US 12,340,324 B2
Method for determining smart gas work order set allocation plan and internet of things system thereof
Zehua Shao, Chengdu (CN); Junyan Zhou, Chengdu (CN); Guanghua Huang, Chengdu (CN); and Lei Zhang, Chengdu (CN)
Assigned to CHENGDU QINCHUAN IOT TECHNOLOGY CO., LTD., Chengdu (CN)
Filed by CHENGDU QINCHUAN IOT TECHNOLOGY CO., LTD., Sichuan (CN)
Filed on Jun. 23, 2024, as Appl. No. 18/751,257.
Application 18/751,257 is a continuation of application No. 18/340,854, filed on Jun. 24, 2023, granted, now 12,056,636.
Claims priority of application No. 202310470863.4 (CN), filed on Apr. 27, 2023.
Prior Publication US 2024/0346402 A1, Oct. 17, 2024
Int. Cl. G06Q 10/0631 (2023.01); G06Q 10/20 (2023.01); G06Q 50/06 (2024.01)

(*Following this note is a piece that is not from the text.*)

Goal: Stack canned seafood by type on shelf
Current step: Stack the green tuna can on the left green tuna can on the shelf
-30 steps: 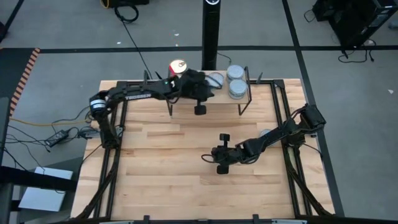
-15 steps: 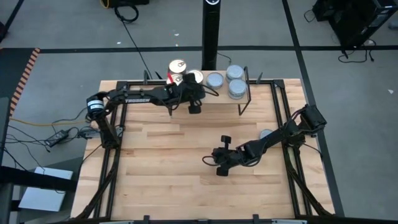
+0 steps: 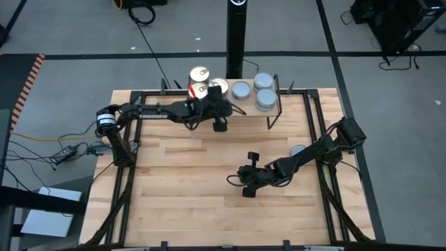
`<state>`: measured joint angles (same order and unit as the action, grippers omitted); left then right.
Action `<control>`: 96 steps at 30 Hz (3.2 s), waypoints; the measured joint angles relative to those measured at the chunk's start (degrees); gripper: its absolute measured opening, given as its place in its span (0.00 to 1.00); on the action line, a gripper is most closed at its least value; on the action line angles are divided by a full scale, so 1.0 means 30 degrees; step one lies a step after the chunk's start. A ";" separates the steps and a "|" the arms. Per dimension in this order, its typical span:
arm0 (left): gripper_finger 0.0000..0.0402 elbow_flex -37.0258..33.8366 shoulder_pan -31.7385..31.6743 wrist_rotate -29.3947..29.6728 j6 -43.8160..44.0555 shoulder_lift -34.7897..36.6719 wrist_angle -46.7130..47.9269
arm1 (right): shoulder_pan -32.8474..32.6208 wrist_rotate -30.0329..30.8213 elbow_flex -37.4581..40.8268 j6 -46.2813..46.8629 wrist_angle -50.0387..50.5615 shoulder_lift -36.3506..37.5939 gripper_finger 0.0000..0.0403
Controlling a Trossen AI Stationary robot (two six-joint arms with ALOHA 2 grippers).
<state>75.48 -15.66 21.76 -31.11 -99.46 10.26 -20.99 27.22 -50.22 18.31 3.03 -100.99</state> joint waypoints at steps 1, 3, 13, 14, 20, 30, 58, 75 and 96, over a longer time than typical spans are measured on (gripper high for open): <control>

CPC G06Q 10/06311 (2013.01) [G06Q 10/06315 (2013.01); G06Q 10/20 (2013.01); G06Q 50/06 (2013.01)] 14 Claims
OG exemplary drawing
 
1. A method for determining a smart gas work order set allocation plan, wherein the method is executed by an Internet of Things (IoT) system for determining a smart gas work order set allocation plan, wherein:
the IoT system includes a smart gas user platform, a smart gas service platform, a smart gas management platform, a smart gas sensor network platform, and a smart gas object platform;
the smart gas sensor network platform is configured as a communication network and a gateway, and the smart gas object platform is configured as a gas device; and
the method comprises:
obtaining relevant data of the gas device by the smart gas object platform, and uploading the relevant data to the smart gas management platform through the smart gas sensor network platform;
by the smart gas management platform,
extracting work order features of a work order to be assigned based on the relevant data of the gas device;
determining a plurality of cluster sets based on a cluster distance between the work order features, the cluster distance being determined based on a fusion of a first distance and a second distance; wherein the first distance is determined based on a distance between a work order similarity feature vector of the work order to be assigned and a work order similarity feature vector of a cluster center point; the second distance is determined based on a distance between a work order dispersion feature vector of the work order to be assigned and a work order dispersion feature vector of the cluster center point; elements in the work order dispersion feature vector include a gas supply impact, the gas supply impact is determined based on the work order features and a regional pipeline network structure map by an impact analysis model, and the impact analysis model is a machine learning model; wherein
determining a count of the cluster sets based on a difference value of a work order dispersion feature; and
the count of cluster sets is also related to an amount of completion time timeout of a linkage processing scheme, and when a completion time exceeds a time threshold, the count of the cluster sets is increased according to a preset rule;
determining at least one linked work order set based on the plurality of cluster sets, wherein for each cluster set in the plurality of cluster sets, a sum of material requirement of work orders to be assigned in the each cluster set does not exceed a total amount of materials capable of being carried;
extracting set features of the linked work order set;
determining an assignment scheme of the linked work order set based on the set features, the assignment scheme including at least one of a processing personnel and a pending work order corresponding to the processing personnel;
in response to a preset set in the linked work order set meeting a preset condition, determining a scheme which starts processing from an i-th location to be processed and returns to a dispatching site as an optimal scheme, wherein the i-th location to be processed is a location corresponding to an i-th pending work order, and the preset set is a set of next locations to be processed capable of being traveled to starting from the i-th location to be processed in the linked work order set; and
in response to the preset set not meeting the preset condition,
determining at least one candidate scheme which starts processing from the i-th location to be processed, traverses remaining locations to be processed, and returns to the dispatching site;
determining the amount of completion time timeout by performing a weighted sum based on a length of time that an estimated completion time of the pending work order exceeds a required completion time of the pending work order, wherein a weight of the weighted sum is related to a work order urgency level of the pending work order;
determining an impact on gas usage based on an overlapping duration of an estimated processing time of each pending work order and a peak time of gas usage, the gas supply impact, and the amount of completion time timeout;
determining a planning cost corresponding to each candidate scheme in the at least one candidate scheme based on at least one of a traffic time of traversing routes, a work order urgency level, a work order completion time corresponding to the each candidate scheme, or the impact on gas usage; and
determining the optimal scheme based on the planning cost;
determining the linkage processing scheme based on the optimal scheme, the linkage processing scheme including a processing sequence and a traffic route; and
sending the assignment scheme and the linkage processing scheme to the smart gas service platform; and
sending, by the smart gas service platform, the assignment scheme and the linkage processing scheme to a smart gas user according to an inquiry instruction sent by the smart gas user platform.